As daylight fades, the sun sets below the mountains.  Meredith watches a beautiful sunset full of vibrant blues, purples, oranges, reds and yellows.  It is a beautiful sunset and a great end to a wonderful trip!

Hope you enjoyed Meredith's Trip!


MakenzieAG said...

This is so cool! Glad Meredith had fun! ;)

Megan said...

My daughter loves sitting with me and reading about all of the journey girl adventures, especially Meredith! Her Meredith is beginning to show her age, especially when it comes to her hair. Do you have any sort of routine or suggestions to keep your dolls' hair looking so nice?

JGKelsey said...

Megan, the Meredith in the photos is a thrift shop find! Her hair was not very nice at first. If your daughter's doll just has messy hair, get it wet, and starting in one area, brush starting at the bottom of the hair, in short strokes.

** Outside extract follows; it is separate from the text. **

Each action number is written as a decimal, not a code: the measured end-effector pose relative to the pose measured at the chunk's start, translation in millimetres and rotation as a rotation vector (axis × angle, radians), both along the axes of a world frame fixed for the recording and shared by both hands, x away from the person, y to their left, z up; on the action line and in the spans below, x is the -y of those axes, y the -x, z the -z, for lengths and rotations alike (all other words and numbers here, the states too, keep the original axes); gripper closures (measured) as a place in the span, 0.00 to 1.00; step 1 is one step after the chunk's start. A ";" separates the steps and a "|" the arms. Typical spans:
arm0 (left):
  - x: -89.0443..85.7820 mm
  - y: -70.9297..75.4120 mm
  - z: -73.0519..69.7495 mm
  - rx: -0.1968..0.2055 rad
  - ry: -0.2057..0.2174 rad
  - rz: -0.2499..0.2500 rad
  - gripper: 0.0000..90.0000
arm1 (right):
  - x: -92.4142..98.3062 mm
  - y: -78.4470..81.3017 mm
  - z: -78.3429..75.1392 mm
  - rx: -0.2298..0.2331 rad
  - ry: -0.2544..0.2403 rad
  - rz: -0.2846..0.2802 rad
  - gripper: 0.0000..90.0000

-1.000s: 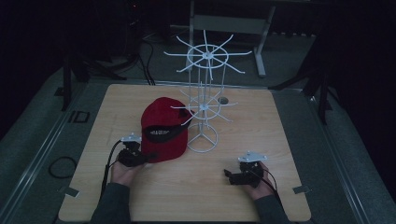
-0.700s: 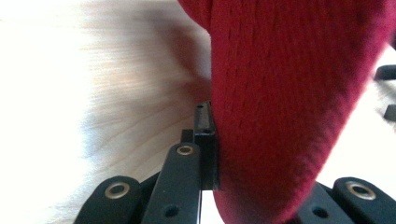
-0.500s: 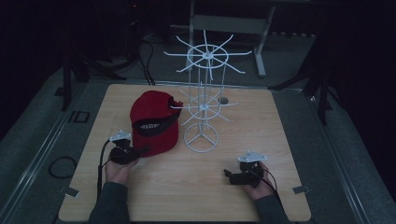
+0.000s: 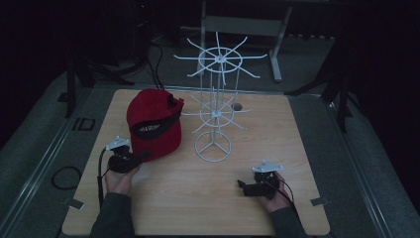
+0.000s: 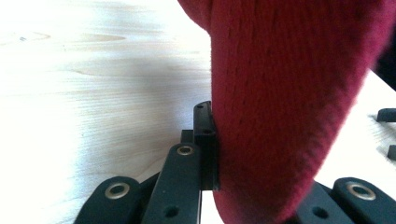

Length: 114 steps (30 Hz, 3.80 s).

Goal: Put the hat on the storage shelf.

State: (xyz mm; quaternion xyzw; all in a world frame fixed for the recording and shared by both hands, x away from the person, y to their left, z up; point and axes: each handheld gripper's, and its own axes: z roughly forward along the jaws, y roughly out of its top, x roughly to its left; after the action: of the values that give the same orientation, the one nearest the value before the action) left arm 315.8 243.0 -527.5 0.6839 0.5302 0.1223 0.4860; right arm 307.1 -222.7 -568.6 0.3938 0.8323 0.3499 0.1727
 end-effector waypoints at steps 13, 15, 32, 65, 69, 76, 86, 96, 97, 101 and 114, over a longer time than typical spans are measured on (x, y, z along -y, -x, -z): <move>-9.6 6.4 -14.3 0.050 -0.014 -0.052 0.95 | 0.0 0.0 0.0 0.000 0.000 0.000 0.14; -11.4 7.4 -17.1 0.059 -0.015 -0.057 0.95 | 0.0 0.0 0.0 0.000 0.000 0.000 0.14; -19.6 11.7 -34.2 0.103 -0.005 -0.108 0.95 | 0.0 0.0 -0.1 -0.001 0.000 0.001 0.14; -16.7 15.2 -57.0 0.183 0.057 -0.127 0.95 | -0.1 0.0 -0.1 0.000 -0.001 0.000 0.14; -16.2 15.9 -58.8 0.189 0.056 -0.125 0.95 | -0.1 0.1 -0.1 -0.001 -0.001 0.001 0.14; -15.6 17.3 -62.3 0.203 0.062 -0.126 0.95 | -0.1 0.1 -0.1 -0.001 -0.001 0.001 0.14; -13.2 18.7 -70.8 0.227 0.071 -0.126 0.95 | -0.2 0.0 -0.1 0.000 -0.002 0.002 0.14; -10.3 21.1 -76.7 0.245 0.087 -0.122 0.95 | -0.1 0.0 0.0 0.001 -0.001 0.002 0.14; -10.1 21.1 -77.1 0.246 0.087 -0.122 0.95 | -0.1 0.0 0.0 0.000 -0.001 0.002 0.14; -8.7 22.0 -79.2 0.249 0.089 -0.117 0.95 | -0.1 0.0 0.0 0.001 -0.001 0.002 0.14; -5.4 23.4 -86.3 0.259 0.096 -0.106 0.95 | -0.1 -0.1 0.0 0.001 -0.001 0.001 0.14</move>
State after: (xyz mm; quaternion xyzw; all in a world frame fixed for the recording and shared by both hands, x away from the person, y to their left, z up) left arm 292.4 248.4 -441.2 0.6096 0.5036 0.2095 0.5753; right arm 307.1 -222.6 -568.6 0.3943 0.8317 0.3505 0.1732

If you hit a tangle, pull gently or go over the spot again. Once the section of hair is completely void of tangles, put it to the side and start on another section. You may have to wet the hair again if need be. Once you have the hold head of hair done start from the top and brush down, like normal. If your daughter plays with Meredith a lot, an every other day hair brush is not a bad idea. Oh...I forgot, make sure you use a metal doll brush, not plastic. The plastic ruin the dolls hair more than the metal ones. If you have anymore questions just ask.

Megan said...

Thank you so much for all the information! We've been using an old plastic brush, so I'll definitely be replacing it with a metal one. Do you ever wash your dolls hair?

JGKelsey said...

You can buy a doll brush at Walmart for about $3. I have washed my dolls' hair. I have used many different things, but have found that shampoo for synthetic hair works best. I found some at Sally's Beauty Supplies for $8. Wash the hair a couple of times and make sure to rinse it really well. Any residue makes the doll's hair sticky! Also, comb it or curl the hair when it is wet, then let it air dry. Or put the doll by a dehumidifier to dry...that works really well. Hope that helps!

Megan said...

Fantastic! Once again, thank you for all of the helpful information!